If you disable the legacy datetime code using the above line, then it WILL render your Timestamp in the target Calendar's time zone:
if (targetCalendar != null) {
targetCalendar.setTime(x);
this.tsdf.setTimeZone(targetCalendar.getTimeZone());
timestampString = this.tsdf.format(x);
} else {
this.tsdf.setTimeZone(this.connection.getServerTimezoneTZ());
timestampString = this.tsdf.format(x);
}
It's pretty easy to see what's going on here. If you pass in a Calendar object, it will use this when formatting the data. Otherwise, it will use the database's time zone to format the data.
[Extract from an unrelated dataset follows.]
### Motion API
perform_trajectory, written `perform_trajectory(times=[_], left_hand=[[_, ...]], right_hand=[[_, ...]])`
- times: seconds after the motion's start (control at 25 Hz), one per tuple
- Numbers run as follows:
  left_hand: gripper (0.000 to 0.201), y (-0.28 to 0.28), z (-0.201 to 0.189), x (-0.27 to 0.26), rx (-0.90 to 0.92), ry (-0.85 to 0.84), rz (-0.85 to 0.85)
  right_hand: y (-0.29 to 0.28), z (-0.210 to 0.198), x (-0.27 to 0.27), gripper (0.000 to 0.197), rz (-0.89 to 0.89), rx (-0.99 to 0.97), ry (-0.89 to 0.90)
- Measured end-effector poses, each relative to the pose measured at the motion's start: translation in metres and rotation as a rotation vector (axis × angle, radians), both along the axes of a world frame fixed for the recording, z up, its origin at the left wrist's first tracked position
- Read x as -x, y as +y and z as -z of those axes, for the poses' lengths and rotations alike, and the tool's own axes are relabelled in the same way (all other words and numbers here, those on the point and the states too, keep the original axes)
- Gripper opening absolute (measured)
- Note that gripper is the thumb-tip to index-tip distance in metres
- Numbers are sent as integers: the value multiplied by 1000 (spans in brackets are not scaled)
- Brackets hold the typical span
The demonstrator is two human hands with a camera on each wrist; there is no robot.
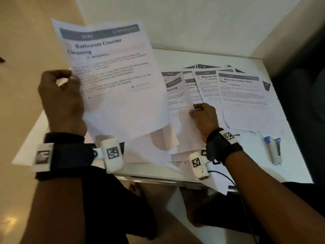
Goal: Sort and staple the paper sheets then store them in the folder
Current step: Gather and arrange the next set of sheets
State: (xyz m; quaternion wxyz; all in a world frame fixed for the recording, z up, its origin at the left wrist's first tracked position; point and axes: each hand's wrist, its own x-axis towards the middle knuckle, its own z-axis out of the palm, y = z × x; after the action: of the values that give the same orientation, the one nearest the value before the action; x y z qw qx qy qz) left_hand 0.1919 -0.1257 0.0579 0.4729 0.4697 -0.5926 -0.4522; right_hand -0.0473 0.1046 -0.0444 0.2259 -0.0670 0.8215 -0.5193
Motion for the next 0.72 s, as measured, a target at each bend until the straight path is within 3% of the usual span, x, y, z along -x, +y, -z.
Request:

Strangely, if you pass in a Calendar, it will also set the time to the given Timestamp value (which seems to be pointless).
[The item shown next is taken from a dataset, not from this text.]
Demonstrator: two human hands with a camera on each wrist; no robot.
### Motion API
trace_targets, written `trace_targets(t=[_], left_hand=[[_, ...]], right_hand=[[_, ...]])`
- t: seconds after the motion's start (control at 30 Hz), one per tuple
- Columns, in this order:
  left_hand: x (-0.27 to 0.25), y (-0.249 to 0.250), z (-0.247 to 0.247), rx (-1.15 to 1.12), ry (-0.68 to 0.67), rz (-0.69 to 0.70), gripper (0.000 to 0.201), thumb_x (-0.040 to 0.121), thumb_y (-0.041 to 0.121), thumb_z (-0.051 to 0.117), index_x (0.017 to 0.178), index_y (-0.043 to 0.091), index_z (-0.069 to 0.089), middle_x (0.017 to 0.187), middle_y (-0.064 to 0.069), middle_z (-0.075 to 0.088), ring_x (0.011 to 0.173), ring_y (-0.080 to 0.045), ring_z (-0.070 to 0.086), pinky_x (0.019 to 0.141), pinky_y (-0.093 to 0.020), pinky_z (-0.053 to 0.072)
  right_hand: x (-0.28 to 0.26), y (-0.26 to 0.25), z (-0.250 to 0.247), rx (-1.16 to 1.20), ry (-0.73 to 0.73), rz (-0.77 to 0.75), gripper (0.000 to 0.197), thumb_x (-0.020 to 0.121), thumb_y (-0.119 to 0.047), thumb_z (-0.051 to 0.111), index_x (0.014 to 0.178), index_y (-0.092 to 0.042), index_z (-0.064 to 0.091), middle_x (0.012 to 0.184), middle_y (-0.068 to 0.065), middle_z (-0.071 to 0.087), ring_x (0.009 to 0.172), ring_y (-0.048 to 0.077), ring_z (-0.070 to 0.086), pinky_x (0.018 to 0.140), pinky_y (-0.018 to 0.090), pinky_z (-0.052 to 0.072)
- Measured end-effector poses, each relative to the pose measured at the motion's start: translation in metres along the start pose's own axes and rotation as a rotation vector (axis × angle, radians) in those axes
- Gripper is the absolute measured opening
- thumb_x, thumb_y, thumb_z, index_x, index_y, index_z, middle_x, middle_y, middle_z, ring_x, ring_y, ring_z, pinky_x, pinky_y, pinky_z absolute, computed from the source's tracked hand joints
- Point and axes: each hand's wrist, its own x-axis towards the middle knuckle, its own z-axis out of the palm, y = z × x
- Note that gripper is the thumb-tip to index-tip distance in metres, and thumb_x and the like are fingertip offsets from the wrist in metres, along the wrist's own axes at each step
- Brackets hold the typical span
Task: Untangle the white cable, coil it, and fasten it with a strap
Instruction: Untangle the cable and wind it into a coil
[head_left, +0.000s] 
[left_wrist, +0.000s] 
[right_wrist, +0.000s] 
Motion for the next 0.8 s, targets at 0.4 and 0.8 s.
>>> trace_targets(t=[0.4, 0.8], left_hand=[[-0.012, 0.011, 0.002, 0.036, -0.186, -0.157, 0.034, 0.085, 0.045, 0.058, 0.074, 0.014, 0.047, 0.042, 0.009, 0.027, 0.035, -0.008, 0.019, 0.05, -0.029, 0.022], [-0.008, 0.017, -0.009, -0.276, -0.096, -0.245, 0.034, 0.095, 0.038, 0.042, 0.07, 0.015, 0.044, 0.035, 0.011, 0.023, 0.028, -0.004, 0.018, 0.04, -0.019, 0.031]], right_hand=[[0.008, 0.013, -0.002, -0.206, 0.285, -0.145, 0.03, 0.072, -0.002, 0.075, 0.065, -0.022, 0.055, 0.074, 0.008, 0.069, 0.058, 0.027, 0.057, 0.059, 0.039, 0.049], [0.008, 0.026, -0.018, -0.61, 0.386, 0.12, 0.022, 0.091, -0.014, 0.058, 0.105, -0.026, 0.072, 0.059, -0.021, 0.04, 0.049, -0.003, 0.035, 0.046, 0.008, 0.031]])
Check this link for explanation for MySQL (and you shouldn't try to apply advices about Oracle to MySQL).
The TIMESTAMP data type is used for values that contain both date and time parts. TIMESTAMP has a range of '1970-01-01 00:00:01' UTC to '2038-01-19 03:14:07' UTC.
MySQL converts TIMESTAMP values from the current time zone to UTC for storage, and back from UTC to the current time zone for retrieval. (This does not occur for other types such as DATETIME.) By default, the current time zone for each connection is the server's time.
TimeZones are just different ways to view a date (which is a fixed point in time). I wrote a little example here (pay close attention to the assert):
// timezone independent date (usually interpreted by the timezone of
// the default locale of the user machine)
Date now = new Date();
// now lets get explicit with how we wish to interpret the date
Calendar london = Calendar.getInstance(TimeZone.getTimeZone("Europe/London"));
Calendar paris = Calendar.getInstance(TimeZone.getTimeZone("Europe/Paris"));
// now set the same date on two different calendar instance
london.setTime(now);
paris.setTime(now);
// the time is the same
assert london.getTimeInMillis() == paris.getTimeInMillis();
// London is interpreted one hour earlier than Paris (as of post date of 9th May 2012)
String londonTime = london.get(Calendar.HOUR) + ":" + london.get(Calendar.MINUTE);
String londonTZ = london.getTimeZone().getDisplayName(london.getTimeZone().inDaylightTime(london.getTime()), TimeZone.SHORT);
System.out.println(londonTime + " " + londonTZ);
// Paris is interpreted one hour later than Paris (as of post date of 9th May 2012)
String parisTime = paris.get(Calendar.HOUR) + ":" + paris.get(Calendar.MINUTE);
String parisTZ = paris.getTimeZone().getDisplayName(paris.getTimeZone().inDaylightTime(paris.getTime()), TimeZone.SHORT);
System.out.println(parisTime + " " + parisTZ);
The output to this snippet is (the result will be different depending on execution date/time):
8:18 BST
9:18 CEST
Your snippet in the question is simply not doing anything with regard to the date being stored. Usually databases are configured for a native TimeZone. I advise storing an extra field representing the TimeZone to be used when interpreting the date.
It is not (generally) a good idea to modify dates (which are essentially just milliseconds before/after a fixed point in time) as this would be a lossy modification that would be interpreted differently at different points in the year (due to daylight savings time).